Using a Directed Acyclic Graph (DAG) structure, the hashgraph essentially provides the same benefits of the blockchain without the drawbacks of its ‘trilemma’: an inherent trade-off between speed, security and decentralisation, which prevents them from increasing in speed and throughput securely.
The Entrust platform was officially launched on Sunday, September 20, by South Australian Premier Steven Marshall, with the primary goal of securing supply chain growth and trust in the high-value wine and dairy manufacturing industries.
The platform is designed to help producers monitor the flow of their products as raw materials until they are manufactured as secondary products along supply chains, thus preventing fraud.
To achieve this, it will combine geolocation, time-stamping and the storage of vital information on a transparent immutable ledger.
Rob Allen, Entrust’s Technical Director, describes the partnership with Hedera as an “obvious choice”, claiming that this will allow the company to scale its beta platform and expand its data service to other wine-producing nations and other agricultural commodities.
“Owned and governed by supply chain heavyweights including IBM, LGE and Boeing, Hedera gives us immediate recognition globally and provides our customers with confidence that they are working with established distributed ledger players.
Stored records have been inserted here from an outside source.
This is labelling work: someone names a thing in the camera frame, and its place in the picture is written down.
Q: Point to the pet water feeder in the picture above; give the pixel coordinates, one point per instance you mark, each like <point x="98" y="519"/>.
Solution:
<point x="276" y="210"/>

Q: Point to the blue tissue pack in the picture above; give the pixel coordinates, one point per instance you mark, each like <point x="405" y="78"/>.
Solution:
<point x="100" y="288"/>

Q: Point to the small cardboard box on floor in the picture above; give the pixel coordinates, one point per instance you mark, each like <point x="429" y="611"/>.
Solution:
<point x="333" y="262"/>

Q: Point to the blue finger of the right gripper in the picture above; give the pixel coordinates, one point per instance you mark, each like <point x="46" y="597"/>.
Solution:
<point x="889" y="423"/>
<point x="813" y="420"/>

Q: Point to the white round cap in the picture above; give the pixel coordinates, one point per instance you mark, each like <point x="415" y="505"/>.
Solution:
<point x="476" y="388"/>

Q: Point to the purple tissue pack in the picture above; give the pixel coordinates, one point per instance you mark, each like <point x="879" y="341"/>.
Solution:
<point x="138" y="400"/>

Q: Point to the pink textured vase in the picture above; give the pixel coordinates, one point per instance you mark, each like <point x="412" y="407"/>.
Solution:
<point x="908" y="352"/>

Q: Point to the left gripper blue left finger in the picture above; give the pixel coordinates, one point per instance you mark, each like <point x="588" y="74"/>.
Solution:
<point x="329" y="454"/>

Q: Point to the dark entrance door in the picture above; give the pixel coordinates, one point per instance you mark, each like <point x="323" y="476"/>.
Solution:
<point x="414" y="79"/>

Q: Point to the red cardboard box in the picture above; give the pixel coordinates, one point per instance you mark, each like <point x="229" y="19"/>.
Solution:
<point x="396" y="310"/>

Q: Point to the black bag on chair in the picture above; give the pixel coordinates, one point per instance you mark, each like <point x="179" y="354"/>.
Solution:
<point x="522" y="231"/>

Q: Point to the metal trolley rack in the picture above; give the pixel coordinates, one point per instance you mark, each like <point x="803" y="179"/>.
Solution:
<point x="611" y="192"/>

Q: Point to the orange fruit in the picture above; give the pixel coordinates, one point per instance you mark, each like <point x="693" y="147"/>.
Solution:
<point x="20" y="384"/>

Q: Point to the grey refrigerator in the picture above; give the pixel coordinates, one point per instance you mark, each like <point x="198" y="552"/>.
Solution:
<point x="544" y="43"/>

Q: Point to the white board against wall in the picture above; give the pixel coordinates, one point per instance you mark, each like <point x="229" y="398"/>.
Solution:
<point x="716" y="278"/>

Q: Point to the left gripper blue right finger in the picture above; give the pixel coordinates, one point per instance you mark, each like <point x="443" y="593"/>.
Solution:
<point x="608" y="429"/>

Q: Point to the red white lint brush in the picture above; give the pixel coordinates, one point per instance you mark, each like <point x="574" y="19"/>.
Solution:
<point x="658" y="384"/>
The platform will also scale with us as we expand into other agricultural verticals,” Allen said.
Mance Harmon, Hedera CEO, likewise praised Entrust for delivering transparency and accountability to the food supply chain. “Entrust’s successful initial pilot with the wine industry, and strong early demand from other agricultural sectors, demonstrates the pent-up desire by producers and consumers to have more visibility into the provenance and lifecycle of our food and drinks,” he said.
Harmon stated that the project will highlight visibility and trust that only a robust public distributed ledger can bring to an industry that affects everyone.